*DIRECTIONS*. With the pictures left out, copy the listing below exactly.

*DATA SEGMENT*.
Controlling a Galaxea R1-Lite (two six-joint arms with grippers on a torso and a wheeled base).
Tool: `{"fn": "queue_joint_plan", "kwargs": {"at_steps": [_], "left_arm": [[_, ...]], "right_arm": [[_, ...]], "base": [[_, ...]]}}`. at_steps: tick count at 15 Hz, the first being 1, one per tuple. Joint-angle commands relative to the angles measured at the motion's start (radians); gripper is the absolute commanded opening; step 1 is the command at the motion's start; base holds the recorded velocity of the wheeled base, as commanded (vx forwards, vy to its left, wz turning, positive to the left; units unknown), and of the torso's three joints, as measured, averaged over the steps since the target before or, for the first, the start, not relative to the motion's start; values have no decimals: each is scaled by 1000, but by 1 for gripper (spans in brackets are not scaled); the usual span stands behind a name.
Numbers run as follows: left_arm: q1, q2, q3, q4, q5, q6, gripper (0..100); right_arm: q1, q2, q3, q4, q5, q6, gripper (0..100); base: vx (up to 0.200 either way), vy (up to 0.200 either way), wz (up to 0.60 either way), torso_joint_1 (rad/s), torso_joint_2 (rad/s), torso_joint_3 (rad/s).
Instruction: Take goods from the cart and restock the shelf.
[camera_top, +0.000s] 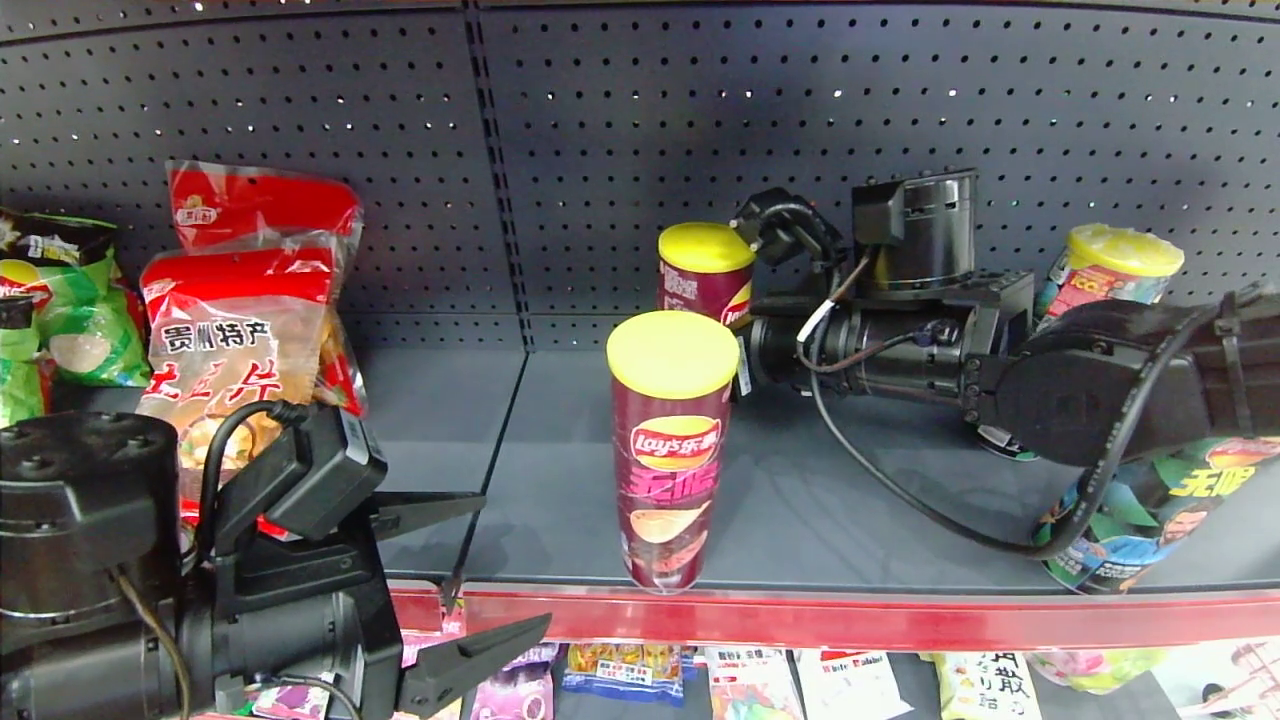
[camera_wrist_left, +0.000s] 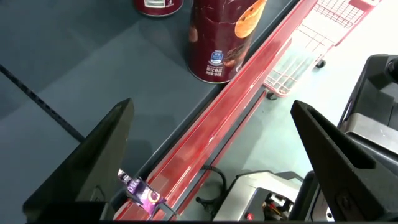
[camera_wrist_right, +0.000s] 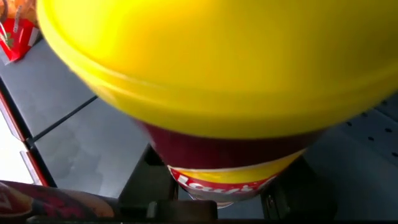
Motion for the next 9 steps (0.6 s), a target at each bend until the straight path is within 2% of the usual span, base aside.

*ANSWER FOR THIS EXERCISE*.
Controlling a Galaxea R1-Lite (two six-joint arms with grippers on a torso and a wheeled base).
Tool: `{"fn": "queue_joint_plan", "kwargs": {"at_steps": [_], "left_arm": [[_, ...]], "right_arm": [[_, ...]], "base": [[_, ...]]}}`. at_steps: tick count at 15 Hz, the first being 1, one per tuple. Joint-angle commands relative to the angles measured at the motion's start (radians); gripper is the absolute commanded opening; step 1 is the command at the motion's start; base holds the recorded velocity of the wheeled base, as commanded (vx forwards, vy to its left, wz turning, positive to the left; units unknown), and of the torso's three joints, as measured, averaged over the steps since the target before or, for the first, the start, not relative to the motion's start; values have no decimals: each is scaled by 1000, but by 1 for gripper (spans in brackets are not scaled); the usual span stands behind a name.
Numbers run as follows: left_arm: q1, q2, q3, q4, q5, q6, gripper (0..100); right_arm: q1, q2, q3, q4, q5, q6, gripper (0..100); base: vx (up to 0.200 either way), vy (up to 0.200 either way), wz (up to 0.60 either way), torso_joint_1 (rad/s), torso_joint_2 (rad/s), torso_joint_3 (rad/s).
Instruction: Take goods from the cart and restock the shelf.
[camera_top, +0.000s] 
[camera_wrist_left, +0.000s] 
[camera_wrist_right, +0.000s] 
Motion for the next 9 steps (0.6 s), a target at each bend until the straight path is within 2% of the usual span, base aside.

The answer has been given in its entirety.